▶ Your instructions
Transcribe only part of the material below: the lines from the one containing "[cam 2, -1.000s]" through the one containing "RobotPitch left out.", inclusive, exactly as written.

Data excerpts section start

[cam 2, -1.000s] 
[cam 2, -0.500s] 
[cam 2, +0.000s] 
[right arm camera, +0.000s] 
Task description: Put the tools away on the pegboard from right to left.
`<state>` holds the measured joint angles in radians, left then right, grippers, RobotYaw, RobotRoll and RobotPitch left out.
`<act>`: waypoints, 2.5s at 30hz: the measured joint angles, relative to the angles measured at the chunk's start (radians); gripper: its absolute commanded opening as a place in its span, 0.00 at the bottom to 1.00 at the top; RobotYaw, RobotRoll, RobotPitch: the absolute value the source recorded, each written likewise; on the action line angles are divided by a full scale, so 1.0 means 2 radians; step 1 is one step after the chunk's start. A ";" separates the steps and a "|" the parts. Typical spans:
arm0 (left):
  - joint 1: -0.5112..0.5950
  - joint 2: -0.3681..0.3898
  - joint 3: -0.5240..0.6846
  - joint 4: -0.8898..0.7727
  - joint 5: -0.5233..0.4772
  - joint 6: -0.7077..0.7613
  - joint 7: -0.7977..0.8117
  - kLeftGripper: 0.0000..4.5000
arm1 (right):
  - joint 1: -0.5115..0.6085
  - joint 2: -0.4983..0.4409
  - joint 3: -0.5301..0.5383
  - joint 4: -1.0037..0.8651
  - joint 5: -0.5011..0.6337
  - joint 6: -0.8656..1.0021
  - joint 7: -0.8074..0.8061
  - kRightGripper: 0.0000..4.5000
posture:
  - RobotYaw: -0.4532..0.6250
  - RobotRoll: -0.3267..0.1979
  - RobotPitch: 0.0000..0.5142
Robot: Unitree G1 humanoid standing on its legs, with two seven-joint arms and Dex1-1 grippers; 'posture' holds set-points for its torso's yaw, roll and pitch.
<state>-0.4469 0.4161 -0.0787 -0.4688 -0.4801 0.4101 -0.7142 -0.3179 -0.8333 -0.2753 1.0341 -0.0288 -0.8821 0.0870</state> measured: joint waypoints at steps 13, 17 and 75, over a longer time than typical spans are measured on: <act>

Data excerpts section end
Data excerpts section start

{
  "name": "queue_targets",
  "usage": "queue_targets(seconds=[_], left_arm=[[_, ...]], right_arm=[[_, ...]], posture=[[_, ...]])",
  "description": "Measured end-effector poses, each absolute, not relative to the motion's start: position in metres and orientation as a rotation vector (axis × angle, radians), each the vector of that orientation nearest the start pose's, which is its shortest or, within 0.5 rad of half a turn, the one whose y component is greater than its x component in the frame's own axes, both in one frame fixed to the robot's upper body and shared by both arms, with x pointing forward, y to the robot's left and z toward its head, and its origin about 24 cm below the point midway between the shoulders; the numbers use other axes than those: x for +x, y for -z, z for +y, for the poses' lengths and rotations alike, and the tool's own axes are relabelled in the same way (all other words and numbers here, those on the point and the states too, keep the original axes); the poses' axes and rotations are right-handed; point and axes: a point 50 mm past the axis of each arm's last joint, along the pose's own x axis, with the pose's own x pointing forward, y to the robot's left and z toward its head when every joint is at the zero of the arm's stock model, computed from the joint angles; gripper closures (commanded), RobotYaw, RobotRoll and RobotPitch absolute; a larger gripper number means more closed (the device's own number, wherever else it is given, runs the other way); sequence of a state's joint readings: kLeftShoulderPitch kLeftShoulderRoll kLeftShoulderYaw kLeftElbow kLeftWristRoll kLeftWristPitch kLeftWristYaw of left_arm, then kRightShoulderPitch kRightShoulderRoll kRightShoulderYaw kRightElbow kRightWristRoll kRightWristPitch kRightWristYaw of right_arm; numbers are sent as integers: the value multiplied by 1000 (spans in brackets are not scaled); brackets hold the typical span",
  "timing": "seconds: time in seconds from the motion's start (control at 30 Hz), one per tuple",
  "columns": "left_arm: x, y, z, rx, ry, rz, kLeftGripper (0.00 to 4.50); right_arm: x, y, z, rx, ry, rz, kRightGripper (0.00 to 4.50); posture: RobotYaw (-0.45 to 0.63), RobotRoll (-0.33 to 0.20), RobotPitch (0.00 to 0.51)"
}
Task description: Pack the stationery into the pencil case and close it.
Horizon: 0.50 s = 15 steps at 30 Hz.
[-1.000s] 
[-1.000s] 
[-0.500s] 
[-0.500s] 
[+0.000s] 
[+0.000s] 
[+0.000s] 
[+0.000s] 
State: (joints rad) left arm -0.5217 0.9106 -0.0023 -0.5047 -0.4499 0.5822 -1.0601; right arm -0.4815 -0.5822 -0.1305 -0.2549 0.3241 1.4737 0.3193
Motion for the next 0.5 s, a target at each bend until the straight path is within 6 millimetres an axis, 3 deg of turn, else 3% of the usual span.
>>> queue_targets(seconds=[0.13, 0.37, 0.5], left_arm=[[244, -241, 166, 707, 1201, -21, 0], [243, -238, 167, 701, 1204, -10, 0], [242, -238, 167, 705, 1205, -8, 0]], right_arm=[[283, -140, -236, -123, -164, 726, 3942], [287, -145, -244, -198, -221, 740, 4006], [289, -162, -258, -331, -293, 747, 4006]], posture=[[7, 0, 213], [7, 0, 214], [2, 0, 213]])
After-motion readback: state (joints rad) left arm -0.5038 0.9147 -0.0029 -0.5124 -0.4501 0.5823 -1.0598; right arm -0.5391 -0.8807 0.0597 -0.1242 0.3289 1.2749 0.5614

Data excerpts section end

▶ Solution below
[cam 2, -1.000s] 
[cam 2, -0.500s] 
[cam 2, +0.000s] 
[right arm camera, +0.000s] 
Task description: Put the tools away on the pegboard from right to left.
`<state>` holds the measured joint angles in radians, left then right, grippers, RobotYaw, RobotRoll and RobotPitch left out.

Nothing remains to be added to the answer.